TASK
Once the pictures are removed, reproduce what is left of the data below exactly.

COLLECTED MATERIAL
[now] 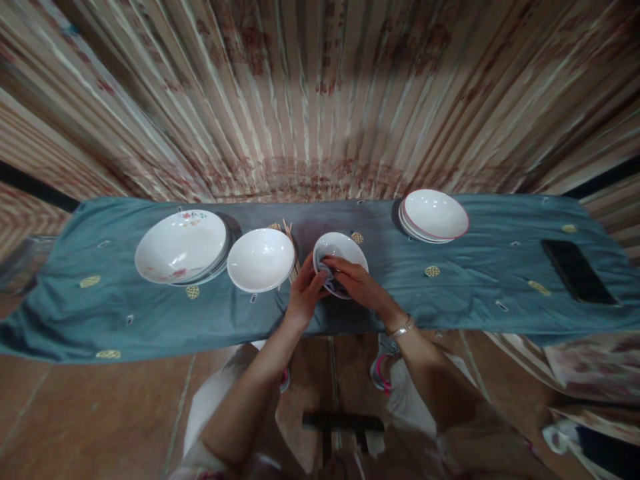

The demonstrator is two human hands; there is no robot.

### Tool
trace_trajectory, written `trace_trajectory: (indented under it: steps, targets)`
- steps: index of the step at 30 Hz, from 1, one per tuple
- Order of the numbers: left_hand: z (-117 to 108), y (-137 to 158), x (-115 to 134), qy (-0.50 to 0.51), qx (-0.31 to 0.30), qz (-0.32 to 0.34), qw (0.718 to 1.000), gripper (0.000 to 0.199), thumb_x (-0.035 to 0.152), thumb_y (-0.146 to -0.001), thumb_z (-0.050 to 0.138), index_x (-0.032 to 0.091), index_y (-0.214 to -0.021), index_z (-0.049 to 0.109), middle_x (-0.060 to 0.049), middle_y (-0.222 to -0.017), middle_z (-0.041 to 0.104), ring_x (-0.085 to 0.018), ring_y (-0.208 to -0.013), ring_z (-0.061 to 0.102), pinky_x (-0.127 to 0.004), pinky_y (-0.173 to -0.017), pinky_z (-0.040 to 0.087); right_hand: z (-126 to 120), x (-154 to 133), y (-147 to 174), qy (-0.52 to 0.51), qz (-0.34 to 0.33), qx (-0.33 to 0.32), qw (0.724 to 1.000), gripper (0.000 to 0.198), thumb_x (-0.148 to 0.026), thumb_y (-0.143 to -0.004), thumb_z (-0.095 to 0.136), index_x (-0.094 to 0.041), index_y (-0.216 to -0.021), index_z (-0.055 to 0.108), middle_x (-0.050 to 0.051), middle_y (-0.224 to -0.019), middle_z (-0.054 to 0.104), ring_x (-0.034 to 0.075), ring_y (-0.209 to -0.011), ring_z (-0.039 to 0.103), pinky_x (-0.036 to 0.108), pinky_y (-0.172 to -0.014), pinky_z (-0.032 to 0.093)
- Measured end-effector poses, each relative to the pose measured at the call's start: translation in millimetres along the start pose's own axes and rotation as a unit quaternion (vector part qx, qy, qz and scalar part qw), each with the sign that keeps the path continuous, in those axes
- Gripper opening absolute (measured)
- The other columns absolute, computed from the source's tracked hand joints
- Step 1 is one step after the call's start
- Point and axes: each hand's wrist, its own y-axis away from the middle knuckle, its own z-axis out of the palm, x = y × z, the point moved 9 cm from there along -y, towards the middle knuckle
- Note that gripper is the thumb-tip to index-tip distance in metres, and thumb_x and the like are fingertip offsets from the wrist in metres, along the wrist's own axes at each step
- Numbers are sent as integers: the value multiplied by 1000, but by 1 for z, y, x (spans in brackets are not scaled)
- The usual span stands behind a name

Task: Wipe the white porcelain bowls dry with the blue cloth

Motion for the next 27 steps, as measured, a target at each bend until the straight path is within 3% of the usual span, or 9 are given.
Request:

TASK SOLUTION
[now] 

The demonstrator is two human hands; there is no robot.

### Tool
trace_trajectory, written `trace_trajectory: (indented under it: steps, targets)`
- steps: index of the step at 30 Hz, from 1, one per tuple
- Order of the numbers: left_hand: z (-117 to 108), y (-137 to 158), x (-115 to 134), qy (-0.50 to 0.51), qx (-0.31 to 0.30), qz (-0.32 to 0.34), qw (0.718 to 1.000), gripper (0.000 to 0.199), thumb_x (-0.035 to 0.152), thumb_y (-0.146 to -0.001), thumb_z (-0.050 to 0.138), index_x (-0.032 to 0.091), index_y (-0.214 to -0.021), index_z (-0.049 to 0.109), middle_x (-0.060 to 0.049), middle_y (-0.222 to -0.017), middle_z (-0.041 to 0.104), ring_x (-0.085 to 0.018), ring_y (-0.208 to -0.013), ring_z (-0.061 to 0.102), pinky_x (-0.127 to 0.004), pinky_y (-0.173 to -0.017), pinky_z (-0.040 to 0.087); right_hand: z (-126 to 120), x (-154 to 133), y (-147 to 174), qy (-0.52 to 0.51), qz (-0.34 to 0.33), qx (-0.33 to 0.32), qw (0.724 to 1.000), gripper (0.000 to 0.198), thumb_x (-0.148 to 0.026), thumb_y (-0.143 to -0.004), thumb_z (-0.095 to 0.136), index_x (-0.094 to 0.041), index_y (-0.216 to -0.021), index_z (-0.055 to 0.108), middle_x (-0.050 to 0.051), middle_y (-0.224 to -0.019), middle_z (-0.054 to 0.104), ring_x (-0.034 to 0.075), ring_y (-0.209 to -0.011), ring_z (-0.039 to 0.103), pinky_x (-0.036 to 0.108), pinky_y (-0.172 to -0.014), pinky_z (-0.032 to 0.093)
- Measured end-effector poses, each relative to the pose measured at the call's start: translation in millimetres along the start pose's own axes and rotation as a unit quaternion (vector part qx, qy, qz and scalar part qw), each with the sign that keeps the path continuous, in those axes
- Gripper opening absolute (measured)
- The other columns absolute, computed from the source's tracked hand joints
- Step 1 is one step after the call's start
- Point and axes: each hand's wrist, its own y-axis away from the middle knuckle, its own z-axis out of the palm, x = y × z, the point moved 9 cm from there along -y, towards the middle knuckle
- Note that gripper is the thumb-tip to index-tip distance in metres, and thumb_x and the like are fingertip offsets from the wrist in metres, along the wrist's own axes at each step
- Numbers are sent as integers: the value multiplied by 1000, but by 1 for z, y, x (spans in brackets are not scaled)
- The usual span stands behind a name

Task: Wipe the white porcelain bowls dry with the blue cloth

Motion for the next 27 steps, as measured, a target at each bend until the straight path is within 3% of the usual span, or 9 are given.
Request:

This output contains the full answer.